BNL’s Laboratory Director Doon Gibbs welcomed the DOE publication. “This report highlights the remarkable achievements over the past decade of our national lab system — one that is unparalleled in the world,” he said. Gibbs suggested that the advanced details in the report, including the recognition for the NSLS II, span the breadth of BNL’s work. “They’re just a snapshot of what we do every day to make the world a better place,” Gibbs said.

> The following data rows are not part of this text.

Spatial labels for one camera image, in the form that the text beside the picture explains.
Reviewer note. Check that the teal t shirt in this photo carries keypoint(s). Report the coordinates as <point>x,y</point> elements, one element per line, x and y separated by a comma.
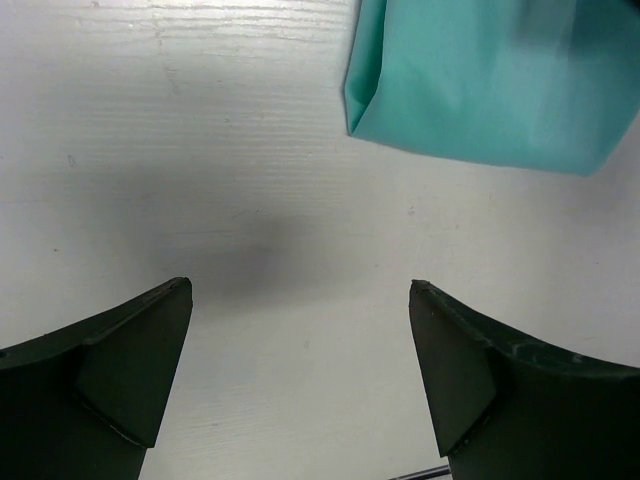
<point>544,85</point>

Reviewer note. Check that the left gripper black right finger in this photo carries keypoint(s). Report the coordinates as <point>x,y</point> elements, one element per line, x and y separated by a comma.
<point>506,405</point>

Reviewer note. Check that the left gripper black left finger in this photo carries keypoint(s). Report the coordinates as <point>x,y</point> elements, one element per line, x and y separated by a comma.
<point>87,401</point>

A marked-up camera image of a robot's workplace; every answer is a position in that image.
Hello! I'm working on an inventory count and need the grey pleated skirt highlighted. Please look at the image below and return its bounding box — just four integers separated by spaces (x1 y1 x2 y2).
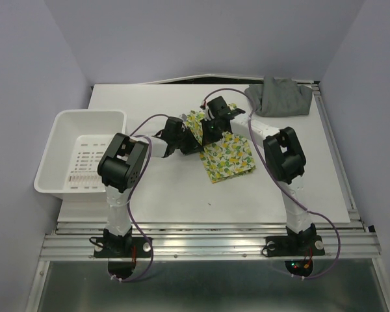
244 77 313 118

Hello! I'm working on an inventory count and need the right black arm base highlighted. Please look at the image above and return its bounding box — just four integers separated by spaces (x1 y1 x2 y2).
261 224 325 278

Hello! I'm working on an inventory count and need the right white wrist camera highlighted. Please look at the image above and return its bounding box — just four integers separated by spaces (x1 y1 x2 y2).
200 101 215 121

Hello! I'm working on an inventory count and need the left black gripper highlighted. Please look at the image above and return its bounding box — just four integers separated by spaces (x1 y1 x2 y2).
174 127 204 155

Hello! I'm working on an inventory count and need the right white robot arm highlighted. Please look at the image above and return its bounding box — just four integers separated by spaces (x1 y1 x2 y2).
200 96 312 254

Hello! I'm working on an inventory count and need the aluminium mounting rail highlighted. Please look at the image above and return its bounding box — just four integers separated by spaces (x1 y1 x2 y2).
40 222 382 261

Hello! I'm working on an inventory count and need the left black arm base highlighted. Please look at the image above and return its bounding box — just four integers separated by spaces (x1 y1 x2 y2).
89 234 154 283

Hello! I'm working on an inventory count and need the yellow floral skirt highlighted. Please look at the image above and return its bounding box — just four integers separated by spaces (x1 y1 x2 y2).
184 110 255 183

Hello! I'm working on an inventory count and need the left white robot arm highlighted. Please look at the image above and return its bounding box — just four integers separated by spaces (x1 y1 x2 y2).
97 117 203 256

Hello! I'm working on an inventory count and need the white plastic bin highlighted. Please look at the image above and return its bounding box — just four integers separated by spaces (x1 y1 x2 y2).
34 109 127 202

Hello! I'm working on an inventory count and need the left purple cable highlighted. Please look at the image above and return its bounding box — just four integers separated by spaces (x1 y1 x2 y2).
110 113 170 283

While the annual report is one of Moniz’s final acts as the secretary of the agency, he hopes to communicate the vitality and importance of these labs and their work to the next administration.“I will be talking more with secretary nominee [Richard] Perry about the labs again as a critical jewel and resource,” Moniz said. “There’s a lot of support in Congress.” Moniz said the DOE has had five or six lab days, where labs share various displays with members of the legislative body. Those showcases have been “well-received” and he “fully expects the labs to be vital to the department.”